Para honrar el aniversario 500 del descubrimiento de América, en 1992 surgió un ambicioso proyecto cinematográfico hispano-franco-británico. La dirección estaría a cargo del afamado Ridley Scott y contaría con capitales estratosféricos, el mayor en la historia de las coproducciones europeas de su momento. Este fue el esperanzador comienzo de la cinta “1492: La Conquista del Paraíso”.

Pese al marcado salto de calidad respecto a filmes precedentes, no logró recuperar su enorme inversión de 40 millones de dólares y se convirtió en un fracaso comercial. Recibió desde el estreno, 9 de octubre de 1992, críticas mixtas y la ausencia del público a la gran pantalla estuvo influenciada por el fiasco que supuso la que antecedió su lanzamiento: “Cristóbal Colón, el descubrimiento”.

El guión, escrito por Roselyne Bosch, relata el viaje realizado por el adelantado marino hacia las Indias Occidentales que lo llevó, el 12 de octubre del año 1492, al encuentro con un continente desconocido hasta entonces por los habitantes de Europa y Asia.

Tras el fracaso en las taquillas de la obra, Scott no volvió a dirigir durante cuatro años y, según él expresa, su objetivo no fue ofrecer la recreación histórica exacta, sino dar una inteligente especulación sobre lo que realmente ocurrió y cómo fue el Almirante.

El tema del viaje se aborda estéticamente en un tono épico y Scott esboza el descubrimiento como la llegada a otro planeta. Incluso, cuando Colón salta desde el bote de desembarco a la playa de San Salvador, la forma en que lo hace es muy similar a la del primer astronauta que se posó sobre la Luna.

El apoyo fotográfico contribuyó a dar realismo y creatividad al film con tomas memorables en picado, durante el encuentro entre los amerindios y peninsulares, planos panorámicos, con la visión de “tierra a la vista”, y el clásico instante que muestra, a nivel de suelo, las botas colombinas en lento avance hacia el hallazgo esperado.

Son los mejores momentos de la película, aquellos en que todo se les va presentando a los ojos de los descubridores, inesperado, brumoso: plantas, animales, la atmósfera de la selva, etc.

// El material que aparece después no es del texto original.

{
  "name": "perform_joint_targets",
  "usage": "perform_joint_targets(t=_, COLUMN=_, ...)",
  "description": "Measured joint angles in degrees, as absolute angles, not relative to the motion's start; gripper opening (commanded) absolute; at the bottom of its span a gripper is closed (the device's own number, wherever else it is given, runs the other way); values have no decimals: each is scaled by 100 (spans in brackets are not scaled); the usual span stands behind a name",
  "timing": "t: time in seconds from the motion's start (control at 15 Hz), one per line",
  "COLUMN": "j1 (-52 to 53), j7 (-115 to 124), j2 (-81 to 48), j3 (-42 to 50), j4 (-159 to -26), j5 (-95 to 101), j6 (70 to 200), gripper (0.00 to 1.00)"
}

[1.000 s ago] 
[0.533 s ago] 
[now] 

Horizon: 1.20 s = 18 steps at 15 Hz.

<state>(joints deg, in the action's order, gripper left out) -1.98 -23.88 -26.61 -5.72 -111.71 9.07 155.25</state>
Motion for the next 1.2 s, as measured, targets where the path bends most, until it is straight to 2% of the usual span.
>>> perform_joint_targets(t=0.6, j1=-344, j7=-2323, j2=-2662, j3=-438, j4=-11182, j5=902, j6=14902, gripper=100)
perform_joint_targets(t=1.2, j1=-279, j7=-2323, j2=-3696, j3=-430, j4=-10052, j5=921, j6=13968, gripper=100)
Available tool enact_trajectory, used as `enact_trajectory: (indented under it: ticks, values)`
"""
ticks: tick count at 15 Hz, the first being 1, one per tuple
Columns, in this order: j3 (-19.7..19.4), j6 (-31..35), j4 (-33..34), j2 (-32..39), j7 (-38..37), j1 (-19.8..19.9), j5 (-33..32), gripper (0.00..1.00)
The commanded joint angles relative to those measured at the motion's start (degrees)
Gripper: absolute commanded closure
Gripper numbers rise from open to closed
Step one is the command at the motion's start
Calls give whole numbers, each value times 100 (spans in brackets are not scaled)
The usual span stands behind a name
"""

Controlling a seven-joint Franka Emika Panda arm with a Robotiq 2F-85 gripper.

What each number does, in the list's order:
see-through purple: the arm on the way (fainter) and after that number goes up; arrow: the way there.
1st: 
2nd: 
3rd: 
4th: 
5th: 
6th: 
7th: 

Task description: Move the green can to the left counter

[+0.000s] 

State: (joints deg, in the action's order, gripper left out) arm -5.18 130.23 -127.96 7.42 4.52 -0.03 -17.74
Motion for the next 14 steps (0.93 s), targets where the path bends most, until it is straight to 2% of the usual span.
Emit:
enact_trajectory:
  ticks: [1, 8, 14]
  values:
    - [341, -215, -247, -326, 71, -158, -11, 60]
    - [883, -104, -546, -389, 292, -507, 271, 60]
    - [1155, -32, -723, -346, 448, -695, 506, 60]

La banda sonora de Vangelis, universal música de ambiente desde entonces, imprimió la percepción de grandeza y misterio en cada escena.

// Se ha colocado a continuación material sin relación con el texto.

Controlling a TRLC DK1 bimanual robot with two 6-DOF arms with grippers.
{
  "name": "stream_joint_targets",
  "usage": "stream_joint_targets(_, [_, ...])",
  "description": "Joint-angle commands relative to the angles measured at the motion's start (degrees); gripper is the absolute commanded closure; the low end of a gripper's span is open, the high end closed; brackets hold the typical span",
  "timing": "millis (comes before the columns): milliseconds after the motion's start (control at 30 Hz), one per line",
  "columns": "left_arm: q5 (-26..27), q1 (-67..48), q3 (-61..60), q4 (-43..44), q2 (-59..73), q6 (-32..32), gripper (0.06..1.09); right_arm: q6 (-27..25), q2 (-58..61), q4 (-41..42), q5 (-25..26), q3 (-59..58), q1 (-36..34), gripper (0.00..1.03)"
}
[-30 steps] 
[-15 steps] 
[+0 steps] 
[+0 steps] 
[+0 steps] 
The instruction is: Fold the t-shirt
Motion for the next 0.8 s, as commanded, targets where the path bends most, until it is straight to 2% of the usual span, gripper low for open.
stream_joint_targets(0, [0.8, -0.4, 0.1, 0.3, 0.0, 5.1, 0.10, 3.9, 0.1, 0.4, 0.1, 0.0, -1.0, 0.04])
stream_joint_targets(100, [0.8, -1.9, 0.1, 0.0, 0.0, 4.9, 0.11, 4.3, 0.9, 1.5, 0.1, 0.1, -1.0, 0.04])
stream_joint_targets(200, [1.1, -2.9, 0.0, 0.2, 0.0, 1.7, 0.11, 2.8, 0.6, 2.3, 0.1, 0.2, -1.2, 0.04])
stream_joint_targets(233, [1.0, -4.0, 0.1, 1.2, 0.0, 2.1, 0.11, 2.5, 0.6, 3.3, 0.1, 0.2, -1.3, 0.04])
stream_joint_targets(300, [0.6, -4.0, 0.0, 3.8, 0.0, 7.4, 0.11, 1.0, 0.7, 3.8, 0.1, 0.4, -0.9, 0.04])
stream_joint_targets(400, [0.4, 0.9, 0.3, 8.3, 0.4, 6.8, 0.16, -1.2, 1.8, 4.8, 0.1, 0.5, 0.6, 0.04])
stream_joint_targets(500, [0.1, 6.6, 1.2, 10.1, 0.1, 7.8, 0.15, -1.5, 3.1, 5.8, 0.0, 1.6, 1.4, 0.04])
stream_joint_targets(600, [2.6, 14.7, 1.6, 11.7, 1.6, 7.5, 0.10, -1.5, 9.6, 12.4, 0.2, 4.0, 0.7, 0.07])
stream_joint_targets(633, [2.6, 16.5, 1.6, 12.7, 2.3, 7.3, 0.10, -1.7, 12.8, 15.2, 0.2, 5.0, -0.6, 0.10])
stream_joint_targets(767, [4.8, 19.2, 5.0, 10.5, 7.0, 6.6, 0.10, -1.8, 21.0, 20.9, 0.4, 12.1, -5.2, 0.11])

Los vestuarios y decorados reflejan fielmente la época y permiten identificar, desde un primer instante, el rol de cada personaje en el caso de la reina Isabel la Católica o “el Gran Navegante”. El rodaje en los enclaves elegidos de Costa Rica, “el país más verde del planeta”, como el virgen continente y, por supuesto, en España para la recreación colonial, son acertadas ubicaciones.

El Colón de Scott se presenta en una relación humana y de respeto con los indígenas, tal vez algo exagerada si se tiene en cuenta el origen marginal de su tripulación. No obstante, un mérito indiscutible fue la proyección de las distintas facetas del protagonista quien, lo mismo empuña una espada en defensa propia, que se muestra fascinado por goniómetros y astrolabios.

Inexactitudes o errores históricos de peso, cometidos por los guionistas en la trama, son ejemplos visibles cuando Colón regresó a España con tres carabelas o al ser destruido el fuerte de La Navidad, destino de la zozobrada nave Santa María, por los indios caribes. Las erratas acompañan el segundo viaje, donde se habló ya del “Nuevo Mundo”, en realidad el término se usó a partir de la tercera travesía, y que, al llegar Colón a Panamá, descubrió el océano Pacífico en 1503 y este no se conoció hasta 1513.

Insuficiente afluencia de público y la consiguiente pérdida de la inversión realizada por los estados implicados, unido a los desajustes mencionados, han causado un clima de aspereza hacia la cinta de Scott que presenta, en lo estrictamente cinematográfico, atributos suficientes para haber sido mejor valorada.